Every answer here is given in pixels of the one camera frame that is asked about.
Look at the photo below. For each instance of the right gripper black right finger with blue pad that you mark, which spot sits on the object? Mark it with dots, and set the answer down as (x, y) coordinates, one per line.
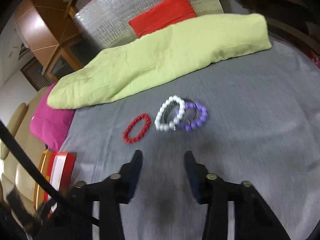
(254, 219)

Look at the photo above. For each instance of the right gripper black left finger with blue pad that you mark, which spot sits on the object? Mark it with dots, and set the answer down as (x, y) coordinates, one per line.
(95, 204)

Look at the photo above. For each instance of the thin silver bangle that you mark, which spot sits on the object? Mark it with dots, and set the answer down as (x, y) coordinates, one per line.
(172, 111)

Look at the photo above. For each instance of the red jewelry box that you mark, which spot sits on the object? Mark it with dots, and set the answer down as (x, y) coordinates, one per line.
(60, 169)

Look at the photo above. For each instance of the magenta pink pillow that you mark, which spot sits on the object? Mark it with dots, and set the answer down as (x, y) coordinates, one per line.
(50, 125)

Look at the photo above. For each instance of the light green folded blanket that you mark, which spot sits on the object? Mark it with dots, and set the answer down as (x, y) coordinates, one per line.
(160, 57)

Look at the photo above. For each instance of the wooden cabinet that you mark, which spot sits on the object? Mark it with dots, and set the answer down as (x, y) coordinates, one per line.
(54, 38)

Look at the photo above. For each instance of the silver foil insulation sheet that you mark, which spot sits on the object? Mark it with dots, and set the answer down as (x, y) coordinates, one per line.
(106, 22)

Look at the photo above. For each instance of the red small pillow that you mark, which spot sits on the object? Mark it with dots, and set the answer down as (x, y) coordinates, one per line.
(165, 13)

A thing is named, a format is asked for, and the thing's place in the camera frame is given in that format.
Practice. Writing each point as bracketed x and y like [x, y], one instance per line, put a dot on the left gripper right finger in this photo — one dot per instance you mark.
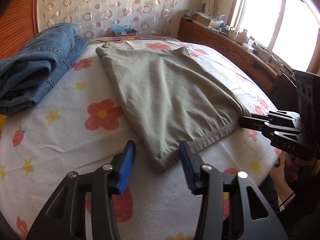
[232, 206]

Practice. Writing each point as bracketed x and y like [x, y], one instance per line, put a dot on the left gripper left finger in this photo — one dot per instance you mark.
[63, 215]

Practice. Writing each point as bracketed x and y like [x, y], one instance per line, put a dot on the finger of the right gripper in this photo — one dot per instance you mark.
====
Task brief: Exclude all images and retype the data precisely.

Problem solution:
Every answer here is given in pixels of the one camera frame that is asked about.
Look at the photo below. For each instance of the right gripper black right finger with blue pad that you mark, which spot sits on the object? Mark it with dots, and set the answer down as (x, y) coordinates, one per line.
(254, 219)

Look at the photo above. For each instance of the right gripper black left finger with blue pad that you mark, which spot sits on the object? Mark it with dots, and set the answer down as (x, y) coordinates, one per line.
(95, 204)

Look at the photo above. For each instance of the thin silver bangle that you mark, which spot sits on the object? Mark it with dots, and set the answer down as (x, y) coordinates, one per line.
(172, 111)

Look at the photo above. For each instance of the red jewelry box that you mark, which spot sits on the object? Mark it with dots, and set the answer down as (x, y) coordinates, one per line.
(60, 169)

Look at the photo above. For each instance of the magenta pink pillow that you mark, which spot sits on the object? Mark it with dots, and set the answer down as (x, y) coordinates, one per line.
(50, 125)

Look at the photo above. For each instance of the light green folded blanket that you mark, which spot sits on the object? Mark it with dots, and set the answer down as (x, y) coordinates, one per line.
(160, 57)

Look at the photo above. For each instance of the wooden cabinet that you mark, which spot sits on the object? Mark it with dots, and set the answer down as (x, y) coordinates, one per line.
(54, 38)

Look at the photo above. For each instance of the silver foil insulation sheet that you mark, which spot sits on the object? Mark it with dots, and set the answer down as (x, y) coordinates, one per line.
(106, 22)

Look at the photo above. For each instance of the red small pillow that you mark, which spot sits on the object? Mark it with dots, and set the answer down as (x, y) coordinates, one per line.
(165, 13)

A thing is named, a format is asked for, and the thing's place in the camera frame is given in that format.
Practice. Writing each point as bracketed x and y like [x, y], one instance per line, put a dot on the left gripper right finger in this photo — one dot per instance you mark.
[232, 206]

Practice. Writing each point as bracketed x and y like [x, y], one instance per line, put a dot on the left gripper left finger in this photo — one dot per instance you mark.
[63, 215]

Practice. Writing each point as bracketed x and y like [x, y], one instance per line, put a dot on the finger of the right gripper in this photo — one dot per instance you mark.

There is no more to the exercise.